That's true, but you're missing out on something. Let's say you make $100K, before taxes. If you have an LLC set up, You may only pay yourself $75K, and keep the rest in the LLC for tax purposes. Furthermore, you can put a fair amount away in IRA'S (both a personal and a business account) on top of a business 401K, that is not taxed. So that way, your keeping more of your money, and lowering the rate that you're taxed on. To put it another way, I would way rather make a 100k working from my home office than being a public school teacher making 60K. Between budget cuts, and the fact I won't be spending the better part of a month each year being ill because of those lovely students, it can be a major quality of life difference.


----------



## AYClaudy (Oct 2, 2014)

cadle-sparks said:


> It's hard to make $100K as a fiction author, full stop.
> 
> About 1000 indie and 1000 trade published people working in English do it right now, via various mixes of formats, vendors, and so on. Plenty of them are in KU. A few are hybrid. Some started indie and are now with Amazon imprints. Every year, that 2000 will include new names that push out some old names. Amazon and its commitment to the e-reader shifted who the 2000 were in a dramatic way from 2010-now. As Amazon changes other things, expect other shifts in the future.
> 
> Despite the courses and podcasts and systems saying anyone can be one of them, anyone can't. Certainly EVERYone can't. Who exactly can? About 2000 people, and that's as far as I'd be willing to commit.

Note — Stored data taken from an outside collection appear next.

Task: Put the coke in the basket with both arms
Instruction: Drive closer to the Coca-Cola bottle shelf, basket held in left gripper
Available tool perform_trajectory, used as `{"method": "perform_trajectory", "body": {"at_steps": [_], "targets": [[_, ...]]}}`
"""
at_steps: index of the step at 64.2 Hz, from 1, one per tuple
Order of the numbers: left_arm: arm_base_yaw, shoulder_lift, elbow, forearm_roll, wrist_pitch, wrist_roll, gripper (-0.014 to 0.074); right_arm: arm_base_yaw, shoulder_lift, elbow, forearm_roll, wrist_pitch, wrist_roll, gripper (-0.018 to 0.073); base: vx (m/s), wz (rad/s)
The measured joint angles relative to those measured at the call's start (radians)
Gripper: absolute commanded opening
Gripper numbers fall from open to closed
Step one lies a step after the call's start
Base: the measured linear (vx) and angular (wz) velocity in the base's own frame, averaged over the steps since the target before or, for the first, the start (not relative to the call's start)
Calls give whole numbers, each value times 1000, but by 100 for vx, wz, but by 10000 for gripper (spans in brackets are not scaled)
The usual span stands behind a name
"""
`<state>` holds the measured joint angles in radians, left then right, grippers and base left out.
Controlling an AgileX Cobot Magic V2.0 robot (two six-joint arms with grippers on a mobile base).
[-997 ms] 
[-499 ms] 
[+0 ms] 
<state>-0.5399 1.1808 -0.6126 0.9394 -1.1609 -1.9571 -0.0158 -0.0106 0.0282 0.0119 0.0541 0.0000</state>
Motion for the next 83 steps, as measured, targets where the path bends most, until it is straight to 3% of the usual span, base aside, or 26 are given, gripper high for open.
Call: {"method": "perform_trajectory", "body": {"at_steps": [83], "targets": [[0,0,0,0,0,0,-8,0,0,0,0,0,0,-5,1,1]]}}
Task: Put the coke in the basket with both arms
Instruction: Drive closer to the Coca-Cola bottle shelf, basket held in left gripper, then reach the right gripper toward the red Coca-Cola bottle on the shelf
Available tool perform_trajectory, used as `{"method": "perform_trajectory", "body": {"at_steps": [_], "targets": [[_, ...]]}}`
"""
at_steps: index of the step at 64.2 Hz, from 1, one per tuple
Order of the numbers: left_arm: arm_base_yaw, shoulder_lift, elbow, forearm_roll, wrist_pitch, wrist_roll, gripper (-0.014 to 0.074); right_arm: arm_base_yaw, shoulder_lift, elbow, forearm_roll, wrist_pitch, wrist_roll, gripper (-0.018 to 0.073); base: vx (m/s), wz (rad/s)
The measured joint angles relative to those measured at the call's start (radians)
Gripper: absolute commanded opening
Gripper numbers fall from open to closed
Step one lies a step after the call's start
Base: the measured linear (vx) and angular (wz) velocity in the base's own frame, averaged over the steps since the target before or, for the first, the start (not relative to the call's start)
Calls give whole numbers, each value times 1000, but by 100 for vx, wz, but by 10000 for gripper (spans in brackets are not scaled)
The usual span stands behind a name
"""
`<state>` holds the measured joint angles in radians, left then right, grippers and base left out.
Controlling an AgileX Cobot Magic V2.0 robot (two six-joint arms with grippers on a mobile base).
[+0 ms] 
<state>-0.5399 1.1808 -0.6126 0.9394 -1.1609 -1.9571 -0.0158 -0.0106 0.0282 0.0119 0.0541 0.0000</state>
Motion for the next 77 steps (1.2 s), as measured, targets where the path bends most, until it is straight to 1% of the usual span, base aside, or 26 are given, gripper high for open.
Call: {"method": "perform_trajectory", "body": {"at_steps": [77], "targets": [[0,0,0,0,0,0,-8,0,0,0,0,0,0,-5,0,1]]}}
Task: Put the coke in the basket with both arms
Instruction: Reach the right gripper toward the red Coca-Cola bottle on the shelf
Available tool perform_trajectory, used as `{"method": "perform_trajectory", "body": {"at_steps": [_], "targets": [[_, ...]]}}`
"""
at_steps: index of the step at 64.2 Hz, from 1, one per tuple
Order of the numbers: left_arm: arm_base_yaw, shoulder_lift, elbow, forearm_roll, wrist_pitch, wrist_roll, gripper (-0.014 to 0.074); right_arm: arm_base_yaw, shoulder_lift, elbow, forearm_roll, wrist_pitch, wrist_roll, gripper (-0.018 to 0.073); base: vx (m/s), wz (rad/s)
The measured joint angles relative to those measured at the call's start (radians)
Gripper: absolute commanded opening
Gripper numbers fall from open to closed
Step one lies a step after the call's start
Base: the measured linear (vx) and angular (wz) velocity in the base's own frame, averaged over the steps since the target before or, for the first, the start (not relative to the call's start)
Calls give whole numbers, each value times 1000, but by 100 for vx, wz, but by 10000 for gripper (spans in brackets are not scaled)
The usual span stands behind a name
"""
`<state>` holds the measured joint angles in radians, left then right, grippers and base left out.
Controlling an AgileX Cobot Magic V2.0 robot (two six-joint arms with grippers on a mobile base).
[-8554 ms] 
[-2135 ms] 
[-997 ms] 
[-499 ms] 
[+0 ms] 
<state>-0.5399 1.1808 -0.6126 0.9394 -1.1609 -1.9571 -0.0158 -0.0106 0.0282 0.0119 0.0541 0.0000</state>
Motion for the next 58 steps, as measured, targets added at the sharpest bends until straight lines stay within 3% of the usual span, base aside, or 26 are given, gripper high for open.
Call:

That 1000 making $100,000 Figure was/is so surprising. But it's good to keep things in perspective. The NFL has more football players than amazon has indies making 100,000. And that's gross not net.


----------



## Becca Mills (Apr 27, 2012)

I've pruned away a small political derailment. Carry on.


----------



## Crime fighters (Nov 27, 2013)

Don't let her fool you. Not only did she prune away a political derailment, she pruned Heath Ledger too.


----------



## Shelley K (Sep 19, 2011)

I'm taking this out of context of the discussion, I realize, but I was floored by the questions.



ParkerAvrile said:


> Do you think the banks are stupid? That they are loaning money to all these millions of people who don't earn enough to pay it back?


That was a banking _business model_ for years. Remember 2008?


----------



## Becca Mills (Apr 27, 2012)

K.B. said:


> Don't let her fool you. Not only did she prune away a political derailment, she pruned Heath Ledger too.


If only. Then I could restore him.


----------



## katrina46 (May 23, 2014)

Becca Mills said:


> If only. Then I could restore him.


You did miss the blatant one, though. Just saying respectfully.


----------



## Becca Mills (Apr 27, 2012)

Shelley K said:


> That was a banking _business model_ for years. Remember 2008?


Nope, we *totally* don't remember. Because if we did, we might get into debating the causes of the Great Recession, and that would lead to a Great Threadlock.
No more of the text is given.